The European Union and its member states have woken up geopolitically. Russia’s war on Ukraine taught Europeans the hard way that they can no longer rely on global markets to determine with which states and regimes they become entangled. They cannot depend on Vladimir Putin for their energy consumption, nor can the semiconductors or rare earths they need for their economic development be subject to Chinese leader Xi Jinping’s calculations on whether to attack Taiwan or strangle its trade with a blockade.
The new geopolitical context has fuelled the EU’s pursuit of strategic autonomy. Interdependence, however, remains not only inevitable but desirable. And it can still help strengthen and secure states, if they choose when and how to depend on whom.
The EU needs to embrace such strategic interdependence – by increasing interdependencies with key allies and partners while reducing them with rivals. Strategic autonomy is a reactive strategy to confront today’s challenges; strategic interdependence is a proactive way to meet Europe’s needs and overcome the limitations of strategic autonomy.
Strategic autonomy is about me, not you
European Commission president, Ursula von der Leyen, made strategic autonomy a central tenet of her mandate. Charles Michel, the president of the European Council, has depicted it as “goal number one for our generation”. France’s president, Emmanuel Macron, and other heads of state, heavily invested in its formulation. But the concept has, from the very beginning, been besieged by criticism and dysfunctionalities.
The European Council formulated strategic autonomy in 2016 as “the capacity to act autonomously when and where necessary and with partners wherever possible”. Some of its problems stem from the vagueness and circularity of that definition. Others lie in in the expansive nature of its content, which sprawled from its origins in EU defence policy to encompass a multitude of areas, from trade, health, and food to energy, supply chains, and critical minerals.

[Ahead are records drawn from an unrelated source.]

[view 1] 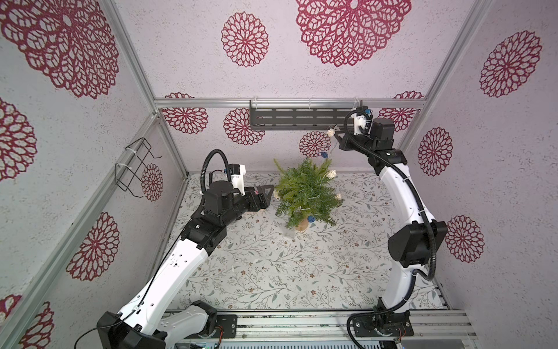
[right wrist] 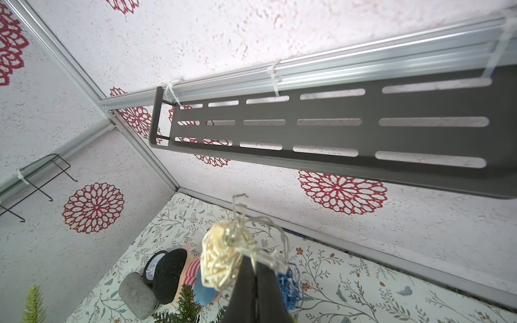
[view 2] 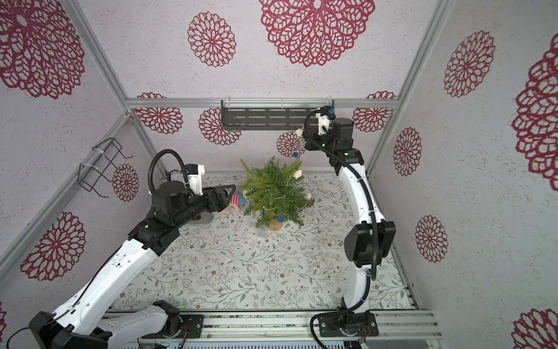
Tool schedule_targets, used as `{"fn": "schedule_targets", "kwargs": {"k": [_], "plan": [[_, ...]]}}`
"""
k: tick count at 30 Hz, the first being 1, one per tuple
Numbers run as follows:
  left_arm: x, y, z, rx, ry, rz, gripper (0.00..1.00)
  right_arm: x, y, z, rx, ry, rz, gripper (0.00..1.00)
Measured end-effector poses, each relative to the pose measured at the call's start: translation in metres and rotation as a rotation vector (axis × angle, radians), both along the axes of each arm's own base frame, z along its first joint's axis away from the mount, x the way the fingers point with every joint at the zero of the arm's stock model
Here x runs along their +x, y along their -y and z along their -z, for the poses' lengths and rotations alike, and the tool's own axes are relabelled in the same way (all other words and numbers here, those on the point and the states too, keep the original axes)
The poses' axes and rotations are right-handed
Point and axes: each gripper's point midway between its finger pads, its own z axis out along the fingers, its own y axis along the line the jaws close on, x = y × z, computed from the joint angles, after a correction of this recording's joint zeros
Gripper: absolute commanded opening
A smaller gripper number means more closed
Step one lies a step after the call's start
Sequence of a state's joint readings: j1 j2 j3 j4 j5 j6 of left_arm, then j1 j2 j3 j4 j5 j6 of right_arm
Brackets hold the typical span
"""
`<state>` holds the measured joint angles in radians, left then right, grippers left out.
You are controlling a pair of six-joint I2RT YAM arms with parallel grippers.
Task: Remove string lights from the small christmas tree
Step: Remove the light string from the Christmas tree.
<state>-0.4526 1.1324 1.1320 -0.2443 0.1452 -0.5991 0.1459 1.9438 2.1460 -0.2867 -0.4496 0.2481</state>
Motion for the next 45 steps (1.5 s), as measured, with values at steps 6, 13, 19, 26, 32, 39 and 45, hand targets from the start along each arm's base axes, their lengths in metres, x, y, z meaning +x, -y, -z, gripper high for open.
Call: {"fn": "schedule_targets", "kwargs": {"k": [6,13,19,26,32,39,45], "plan": [[-0.002,-0.001,0.007,0.004,-0.015,-0.002,0.91,-0.010,0.005,-0.019,0.008,0.028,0.025,0.00],[-0.002,-0.001,0.007,0.004,-0.014,-0.002,0.91,-0.022,0.009,-0.033,0.010,0.048,0.060,0.00],[-0.002,-0.001,0.007,0.002,-0.015,-0.002,0.91,-0.028,0.019,-0.027,-0.013,0.031,0.122,0.00],[-0.002,-0.001,0.007,-0.008,-0.018,-0.002,0.91,-0.043,0.025,-0.026,-0.020,0.022,0.143,0.00],[-0.002,0.000,0.015,-0.008,-0.036,-0.002,0.91,-0.063,0.031,-0.034,-0.020,0.037,0.162,0.00],[-0.003,0.000,0.019,-0.011,-0.047,0.000,0.90,-0.089,0.035,-0.054,-0.011,0.079,0.173,0.00],[-0.005,0.000,0.022,-0.017,-0.048,0.005,0.91,-0.108,0.039,-0.073,-0.002,0.122,0.182,0.00]]}}
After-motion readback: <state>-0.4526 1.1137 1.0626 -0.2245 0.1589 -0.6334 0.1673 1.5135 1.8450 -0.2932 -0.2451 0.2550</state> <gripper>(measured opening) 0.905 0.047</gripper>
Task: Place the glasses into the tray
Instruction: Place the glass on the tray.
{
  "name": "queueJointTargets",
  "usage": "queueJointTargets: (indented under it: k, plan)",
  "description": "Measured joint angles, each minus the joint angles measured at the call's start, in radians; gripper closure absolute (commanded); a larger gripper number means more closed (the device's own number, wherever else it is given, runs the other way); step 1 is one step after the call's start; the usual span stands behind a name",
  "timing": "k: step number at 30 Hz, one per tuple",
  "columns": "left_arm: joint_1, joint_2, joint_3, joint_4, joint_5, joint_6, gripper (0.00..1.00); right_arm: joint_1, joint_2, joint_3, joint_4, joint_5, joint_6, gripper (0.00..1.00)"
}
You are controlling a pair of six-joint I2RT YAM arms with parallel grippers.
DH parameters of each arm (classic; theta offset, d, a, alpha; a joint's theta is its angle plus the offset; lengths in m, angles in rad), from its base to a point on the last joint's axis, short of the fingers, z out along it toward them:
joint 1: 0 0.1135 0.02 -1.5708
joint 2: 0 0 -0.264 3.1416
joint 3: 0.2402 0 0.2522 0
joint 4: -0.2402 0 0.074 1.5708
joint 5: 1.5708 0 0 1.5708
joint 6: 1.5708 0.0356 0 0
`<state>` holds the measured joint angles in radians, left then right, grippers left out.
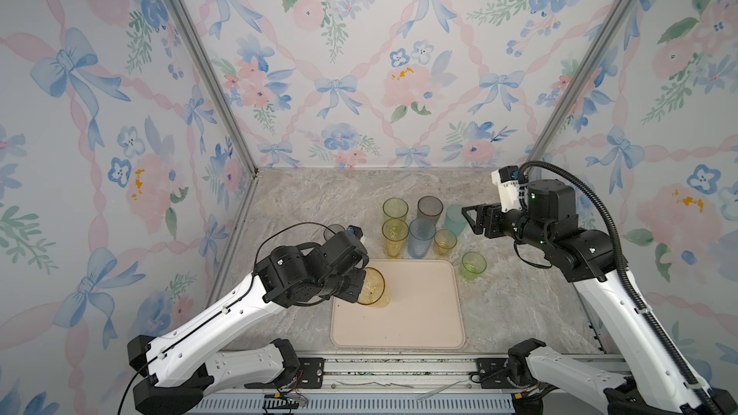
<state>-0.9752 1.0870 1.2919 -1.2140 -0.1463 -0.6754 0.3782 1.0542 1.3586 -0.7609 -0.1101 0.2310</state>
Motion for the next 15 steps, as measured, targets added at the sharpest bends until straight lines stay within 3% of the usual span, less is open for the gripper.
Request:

More importantly, its implementation has divided EU states, some of which fear that strategic autonomy will reinforce protectionist trends and strengthen the economic-industrial power of France and Germany while weakening their own. Hence the numerous pronouncements from countries as disparate as Spain and the Netherlands, Poland, and Finland criticising the concept or claiming the need to qualify it as “open” strategic autonomy. Aware of these problems, the European Commission, has undertaken a major report, to be delivered at October’s European Council meeting in Granada, that emphasises such “open strategic autonomy” – or, “cooperating multilaterally wherever we can, acting autonomously wherever we must”.
And the difficulties don’t end at the EU’s borders. Russia’s actions in Ukraine have created a new set of problems for the global south, including food and energy crises. Nevertheless, many countries there have honoured their commitments to international law by condemning Russia’s aggression at the United Nations. In turn, they expect the EU to honour its own commitments to an open and rules-based system. But strategic autonomy speaks of a bloc that is fundamentally reactive to the international environment.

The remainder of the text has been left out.